Crime

Karen Read case: Judge denies requests for parents’ phone records

Judge Beverly Cannone sided with Read’s lawyers, agreeing prosecutors' requests did not meet the legal requirements. 

Karen Read looked to her attorneys following a hearing at Norfolk Superior Court in July. Jessica Rinaldi / The Boston Globe

The judge overseeing Karen Read’s murder case has denied prosecutors’ requests to access phone records for Read’s parents, Janet and William Read. 

Judge Beverly Cannone sided with Read’s lawyers, agreeing prosecutors did not meet the legal requirements for a pretrial motion seeking  third-party records. 

More on Karen Read:

“Despite the detailed arguments articulated in the supporting memorandum and at oral argument, the affidavit in support of the motion is insufficient on its face,” Cannone wrote Friday in response to both motions.  
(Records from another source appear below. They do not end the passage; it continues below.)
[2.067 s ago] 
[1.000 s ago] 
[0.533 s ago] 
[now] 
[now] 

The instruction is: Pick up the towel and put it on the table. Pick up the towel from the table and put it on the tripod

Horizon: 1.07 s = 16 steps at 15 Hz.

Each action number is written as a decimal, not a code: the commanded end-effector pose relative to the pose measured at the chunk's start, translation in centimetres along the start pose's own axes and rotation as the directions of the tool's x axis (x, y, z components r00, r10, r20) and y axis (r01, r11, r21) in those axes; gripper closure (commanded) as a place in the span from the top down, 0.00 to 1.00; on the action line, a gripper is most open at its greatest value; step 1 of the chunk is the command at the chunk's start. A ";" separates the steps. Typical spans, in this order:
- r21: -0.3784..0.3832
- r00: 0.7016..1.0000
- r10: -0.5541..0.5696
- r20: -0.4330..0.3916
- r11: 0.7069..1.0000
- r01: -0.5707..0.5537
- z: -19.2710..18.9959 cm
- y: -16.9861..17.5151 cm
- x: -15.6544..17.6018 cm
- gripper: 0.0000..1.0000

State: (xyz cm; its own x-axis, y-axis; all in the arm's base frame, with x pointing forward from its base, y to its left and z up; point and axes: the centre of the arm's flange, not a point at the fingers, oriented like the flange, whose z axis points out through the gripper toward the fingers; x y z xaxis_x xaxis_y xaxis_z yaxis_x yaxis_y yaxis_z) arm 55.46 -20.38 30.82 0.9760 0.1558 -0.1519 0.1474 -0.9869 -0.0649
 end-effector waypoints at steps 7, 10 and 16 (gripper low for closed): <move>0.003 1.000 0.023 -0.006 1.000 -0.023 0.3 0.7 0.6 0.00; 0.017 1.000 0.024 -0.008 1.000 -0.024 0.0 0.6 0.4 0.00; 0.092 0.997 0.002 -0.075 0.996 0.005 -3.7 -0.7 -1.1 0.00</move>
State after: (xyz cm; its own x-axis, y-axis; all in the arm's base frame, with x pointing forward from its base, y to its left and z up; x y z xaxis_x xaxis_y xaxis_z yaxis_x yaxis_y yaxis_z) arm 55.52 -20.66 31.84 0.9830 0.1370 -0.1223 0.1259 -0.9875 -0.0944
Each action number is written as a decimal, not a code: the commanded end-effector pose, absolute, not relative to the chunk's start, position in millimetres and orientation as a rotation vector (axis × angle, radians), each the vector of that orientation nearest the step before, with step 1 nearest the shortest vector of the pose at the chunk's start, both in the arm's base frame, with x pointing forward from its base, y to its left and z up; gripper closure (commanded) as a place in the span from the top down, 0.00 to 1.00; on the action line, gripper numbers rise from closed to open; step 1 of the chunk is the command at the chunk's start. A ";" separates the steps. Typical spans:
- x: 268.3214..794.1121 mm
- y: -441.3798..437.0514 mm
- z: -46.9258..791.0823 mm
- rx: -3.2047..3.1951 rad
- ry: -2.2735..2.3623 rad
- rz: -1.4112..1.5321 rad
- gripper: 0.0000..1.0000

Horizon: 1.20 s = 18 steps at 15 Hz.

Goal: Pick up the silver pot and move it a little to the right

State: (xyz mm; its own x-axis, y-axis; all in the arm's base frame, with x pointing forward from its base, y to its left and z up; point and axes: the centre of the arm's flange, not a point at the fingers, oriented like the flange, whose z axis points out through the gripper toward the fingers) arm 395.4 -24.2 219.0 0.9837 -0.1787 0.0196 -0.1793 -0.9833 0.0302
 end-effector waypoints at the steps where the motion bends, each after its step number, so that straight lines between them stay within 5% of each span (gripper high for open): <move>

During a hearing Tuesday, prosecutors said Read called her parents and texted her father after she allegedly backed her SUV into her boyfriend, Boston Police Officer John O’Keefe, shortly after midnight on Jan. 29, 2022. Read, 44, is accused of leaving O’Keefe to die in a blizzard following a night of bar-hopping, though her lawyers maintain she was framed in a law enforcement coverup.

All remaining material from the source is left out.